バイオプラスチック特集を掲載した日経バイオテクが発行になりました。前回も書きましたが、バイオプラスチックの素材側の話題はあまり盛り込めませんでした。特集から漏れた話題については、順次、オンラインにアップしています。「取材を受けたのに、どこにも記載がないじゃないか」とお思いの方、しばしお待ちください。
 今回、素材メーカーにお話を伺って認識を新たにしたのは、日本のバイオプラスチック市場の変遷と、日米欧の現在の市場の様子がかなり違っているということです。バイオプラスチックが登場した当初、日本では「生分解性」の特徴こそが、その象徴だったわけです。しかし2005年ごろを境に、「生分解性」からCO2の排出削減や石油資源代替を満足する「植物度」へと、バイオプラスチックに求められる特徴が大きくシフトしていきました。
 生分解性と耐久性は相反する性質なので、生分解性を追い求める限り、耐久消費財にバイオプラスチックの使用が広がらないというジレンマがありました。生分解性という足かせが外れたことで、生分解性ではない素材と混合して耐衝撃性、難燃性、成形サイクルの早さなどを達成する方法が取れるようになり、実際にさまざまな用途に使えるバイオプラスチックが開発されてきたわけです。その一方で、現在の日本では、バイオプラスチックの生分解性という特徴が取り上げられることが少なくなっていると思います。
 しかしこれは、世界共通の事情というわけではありません。特に欧州では家庭ごみ削減の観点から、現在でも、バイオプラスチックの生分解性が重要視されています。そのような欧州のマーケット需要にマッチする素材開発が、実は日本では脈々と続けられ、現在、ようやく花開こうとしています。
 例えばカネカが開発したPHBHという生分解性のバイオプラスチック素材は、添加剤を加えなくてもポリエチレンのように柔らかく、嫌気条件でも低温で分解する、というほかのバイオプラスチックにはない特徴を持っています。この特徴は、欧州の家庭で普及しているコンポストでのゴミ処理を前提にすると、生ゴミを入れるゴミ袋の素材としてとても適しています。ゴミ袋も生ゴミとともに、コンポスト内で分解されるからです。

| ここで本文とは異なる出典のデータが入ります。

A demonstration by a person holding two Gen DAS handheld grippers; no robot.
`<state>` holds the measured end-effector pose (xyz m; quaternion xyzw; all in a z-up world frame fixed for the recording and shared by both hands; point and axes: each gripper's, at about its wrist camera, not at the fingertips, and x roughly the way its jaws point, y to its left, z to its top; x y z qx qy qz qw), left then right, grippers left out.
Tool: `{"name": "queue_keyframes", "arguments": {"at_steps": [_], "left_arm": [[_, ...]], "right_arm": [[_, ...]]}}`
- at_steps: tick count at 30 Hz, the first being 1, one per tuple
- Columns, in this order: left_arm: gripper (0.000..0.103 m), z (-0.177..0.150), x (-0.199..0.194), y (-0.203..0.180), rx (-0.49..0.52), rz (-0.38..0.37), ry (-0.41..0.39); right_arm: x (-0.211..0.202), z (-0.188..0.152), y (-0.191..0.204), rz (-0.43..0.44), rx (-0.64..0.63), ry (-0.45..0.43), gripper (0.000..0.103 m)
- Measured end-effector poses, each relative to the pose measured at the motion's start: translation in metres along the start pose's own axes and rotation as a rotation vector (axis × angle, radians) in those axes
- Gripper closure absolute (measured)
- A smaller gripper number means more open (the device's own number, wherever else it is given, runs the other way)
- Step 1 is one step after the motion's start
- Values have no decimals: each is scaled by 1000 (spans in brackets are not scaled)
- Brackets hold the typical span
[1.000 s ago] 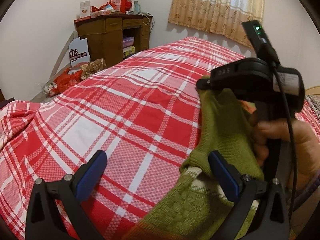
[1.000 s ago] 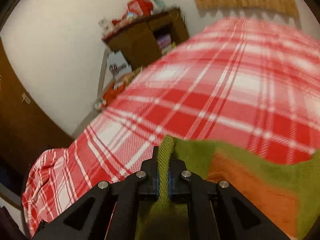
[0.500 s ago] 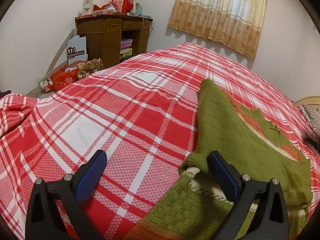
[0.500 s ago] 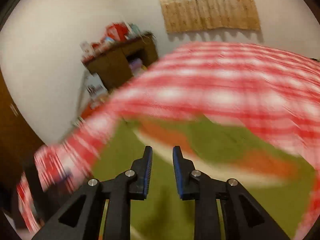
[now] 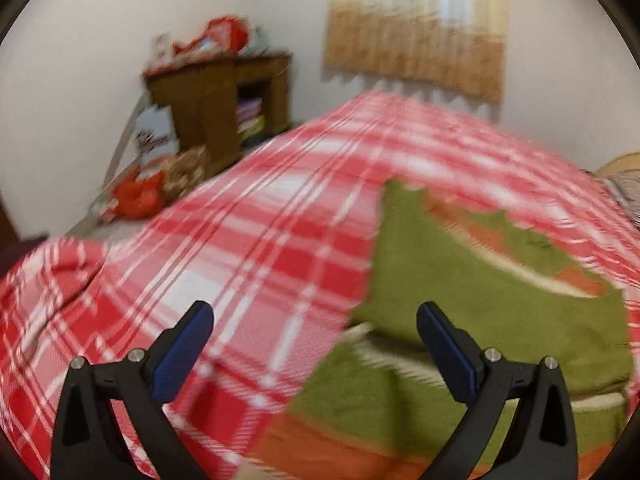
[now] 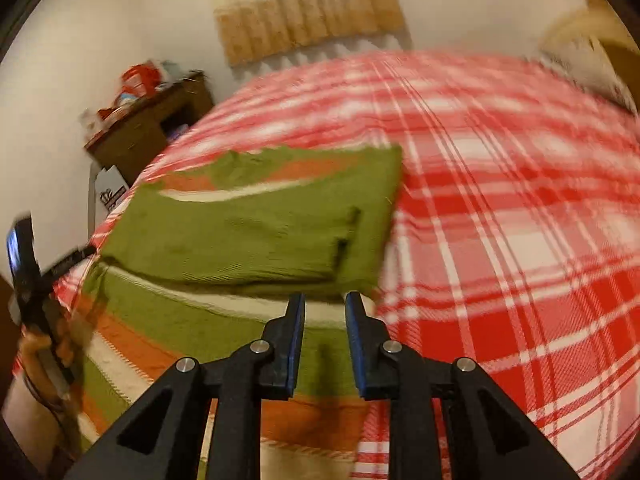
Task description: Fold small clothes
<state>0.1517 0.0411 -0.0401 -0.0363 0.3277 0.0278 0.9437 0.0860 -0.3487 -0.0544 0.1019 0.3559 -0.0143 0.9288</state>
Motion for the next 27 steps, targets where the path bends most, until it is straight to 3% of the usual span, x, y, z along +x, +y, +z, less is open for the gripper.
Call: {"name": "queue_keyframes", "arguments": {"at_steps": [3, 5, 8, 9, 12, 14, 16, 18, 19, 20, 23, 27], "left_arm": [[0, 5, 3, -25, 86, -35, -2], [0, 1, 18, -37, 128, 12, 25], [0, -9, 51, -38, 167, 61, 158], [0, -11, 51, -33, 157, 33, 172], [0, -10, 36, -13, 140, 9, 170], [0, -12, 14, 2, 172, -6, 143], [0, -17, -13, 20, 189, -72, 117], [0, -25, -44, 42, 204, -147, 98], [0, -29, -59, 54, 214, -177, 92], [0, -34, -69, 62, 220, -191, 90], [0, -53, -92, 86, 237, -226, 109], [0, -80, -106, 103, 257, -238, 167]], "right_arm": [[13, 9, 11, 7, -6, -18, 81], [32, 10, 10, 18, 3, 16, 81], [58, 0, 3, 0, 17, 117, 81], [57, -2, 2, 8, 14, 101, 81], [36, -8, 0, -23, 17, 116, 81], [2, -17, -3, 16, 29, 52, 81], [-33, -28, -4, 34, 42, -3, 78], [-70, -46, -8, 46, 60, -60, 55], [-81, -53, -8, 50, 66, -78, 38], [-97, -65, -9, 63, 72, -94, 36], [-118, -96, -8, 124, 89, -33, 36], [-132, -136, -2, 130, 89, 29, 36]]}}
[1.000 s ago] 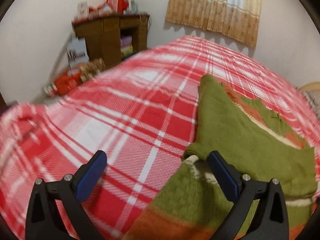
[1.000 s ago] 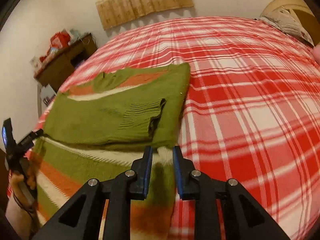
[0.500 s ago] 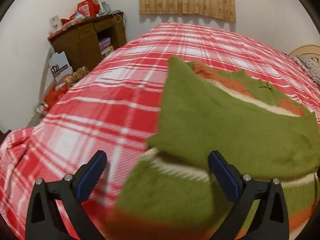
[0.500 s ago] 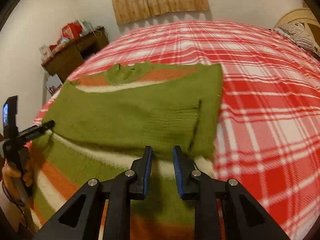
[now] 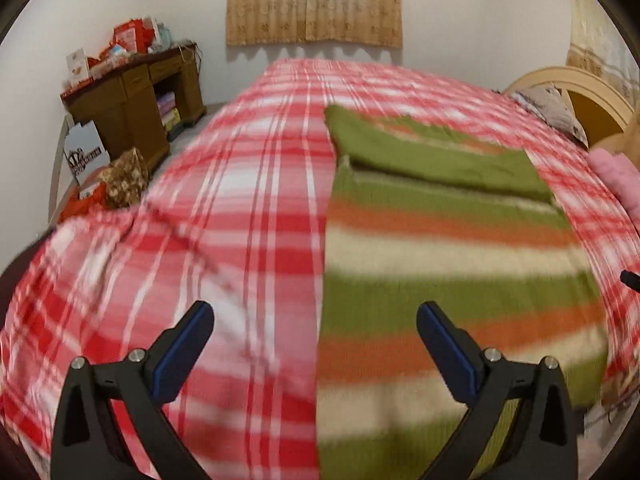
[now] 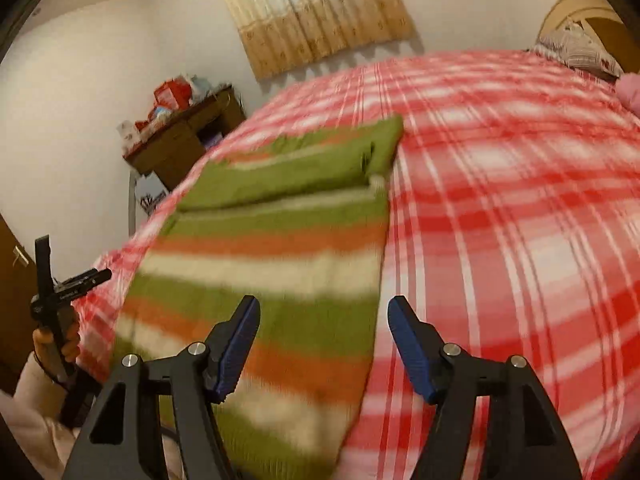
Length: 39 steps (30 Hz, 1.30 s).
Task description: Fold small clothes
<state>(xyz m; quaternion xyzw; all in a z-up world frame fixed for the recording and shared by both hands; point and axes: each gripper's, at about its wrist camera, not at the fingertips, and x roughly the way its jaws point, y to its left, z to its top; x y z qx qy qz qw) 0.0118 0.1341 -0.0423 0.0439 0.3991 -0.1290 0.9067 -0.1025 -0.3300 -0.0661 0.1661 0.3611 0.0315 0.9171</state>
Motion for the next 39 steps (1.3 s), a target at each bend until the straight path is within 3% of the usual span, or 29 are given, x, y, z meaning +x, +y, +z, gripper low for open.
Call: {"name": "queue_keyframes", "arguments": {"at_steps": [3, 5, 7, 10, 14, 17, 22, 24, 26, 28, 29, 31, 34, 39], "left_arm": [[2, -20, -3, 1, 2, -32, 42], [9, -30, -1, 2, -24, -74, 75], [25, -41, 2, 6, -61, -122, 112], [37, -54, 5, 7, -94, -186, 148], [38, -70, 6, -6, -42, -215, 173], [37, -78, 4, -16, 23, -202, 183], [36, -81, 15, -21, -25, -251, 216], [36, -85, 14, -25, -12, -269, 227], [41, -86, 13, -29, 2, -274, 230], [60, -89, 13, -30, 1, -253, 229], [65, -89, 14, -29, -3, -236, 231], [92, -87, 12, -22, -37, -249, 249], [94, -81, 4, -14, -90, -315, 278], [94, -50, -14, -19, -79, -359, 215]], "right_arm": [[-1, -25, 5, 9, -6, 41, 36], [-1, -38, 8, 10, -8, 61, 39], [1, -51, 8, 13, 2, 90, 42], [8, -66, 15, 4, -12, 164, 42], [12, -86, 26, 40, -21, 238, 42], [23, -97, 29, 5, -30, 287, 42], [36, -101, 20, 93, 89, 272, 42], [43, -103, 16, 105, 111, 283, 51], [50, -106, 14, 109, 124, 307, 81], [51, -108, 12, 146, 146, 307, 93], [51, -107, 13, 149, 142, 306, 94], [48, -105, 18, 158, 119, 321, 96], [32, -92, 20, 249, 151, 281, 97], [13, -46, 21, 386, 200, 142, 97]]}}
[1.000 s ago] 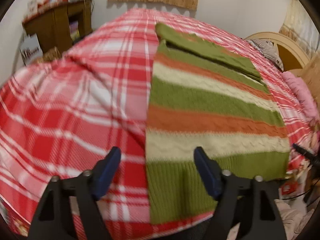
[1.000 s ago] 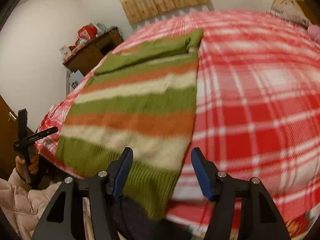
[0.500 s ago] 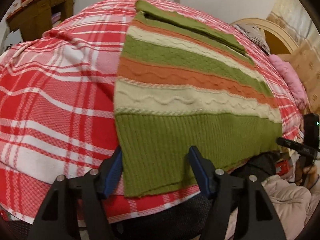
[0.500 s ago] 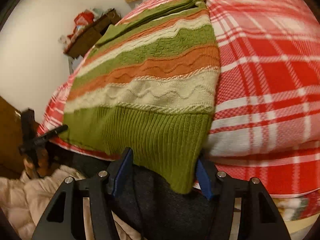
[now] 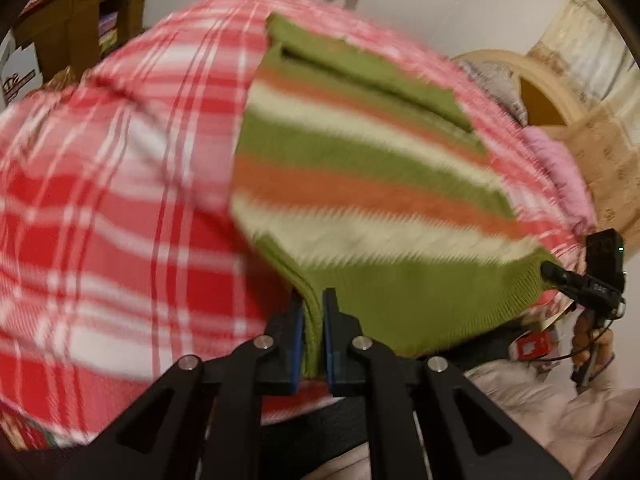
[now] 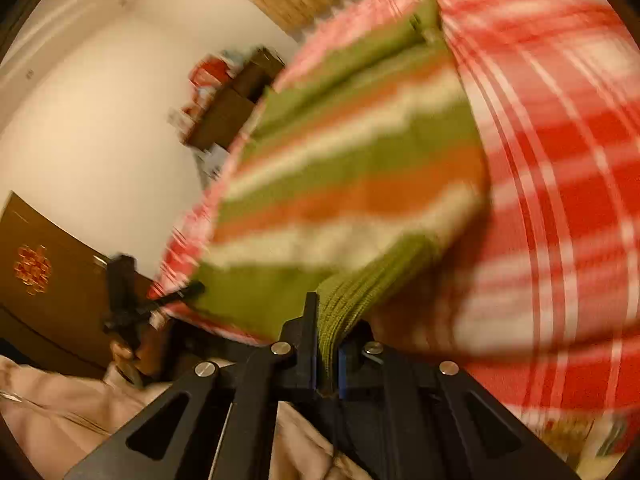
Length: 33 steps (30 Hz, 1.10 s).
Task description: Fold small clothes
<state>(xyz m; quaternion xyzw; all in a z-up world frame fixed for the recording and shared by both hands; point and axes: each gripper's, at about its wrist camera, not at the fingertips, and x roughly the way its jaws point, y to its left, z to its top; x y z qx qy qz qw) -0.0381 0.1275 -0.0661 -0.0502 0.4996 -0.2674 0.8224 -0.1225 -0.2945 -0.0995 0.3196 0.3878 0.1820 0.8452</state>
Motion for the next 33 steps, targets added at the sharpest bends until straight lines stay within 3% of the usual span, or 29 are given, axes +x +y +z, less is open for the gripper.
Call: {"name": "queue_keyframes", "arguments": {"at_steps": [3, 7, 11, 14, 17, 18, 20, 21, 22, 27, 33], "left_arm": [[94, 36, -5, -14, 14, -51, -58], [94, 90, -1, -21, 40, -68, -133], [94, 135, 18, -12, 32, 8, -162], [95, 159, 31, 1, 12, 71, -155], [90, 162, 18, 15, 15, 72, -181], [82, 160, 10, 19, 22, 66, -190], [57, 155, -2, 27, 28, 70, -215], [36, 148, -8, 32, 29, 69, -238], [22, 144, -12, 35, 26, 65, -258], [19, 126, 10, 35, 46, 13, -227], [24, 119, 58, 23, 34, 79, -179]], "right_arm": [[2, 38, 7, 37, -29, -47, 97], [12, 89, 4, 12, -46, -96, 97], [32, 124, -13, -59, -28, -121, 97], [49, 139, -34, -168, -7, -118, 97], [60, 136, -53, -263, 16, -95, 97], [63, 132, -58, -258, 35, -96, 97], [62, 124, -65, -236, 63, -109, 97], [60, 123, -68, -224, 73, -116, 97], [59, 123, -69, -217, 78, -118, 97], [60, 123, -69, -231, 56, -128, 97], [58, 129, -58, -213, 69, -144, 96]]}}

 また、東洋紡が開発し、現在、接着剤用樹脂として売り込みの努力を続けている非晶性ポリ乳酸素材「バイロエコール」も、欧州市場にマッチした商品といえそうです。欧州では、スナックの袋も生分解性のことが多いようです。その素材には、表面と裏面にそれぞれ機能を持たせるため、2枚のフィルムをを張り合わせて1枚にしたものが、一般的に用いられているようです。
 張り合わせるためには接着剤が必要です。生分解性の接着剤が商品化されていないというニーズを、同社はこの「バイロエコール」で捉えつつあります。
 米国マーケットはどちらかというと「CO2排出削減」「石油代替資源」重視ですが、大手食品会社がスナック菓子のパッケージに生分解性プラスチックを採用したという話も。日本市場ほど一辺倒ではないようです。この市場を狙う日本の企業も、当然、あるようです。2011年は世界のバイオプラスチック市場に、それぞれ転機が訪れそうです。楽しみですね。
 2010年のBTJ/GreenInnovationメールの配信は本日で最後となります。1年間、お読みいただきありがとうございました。2011年もよろしくお願いします。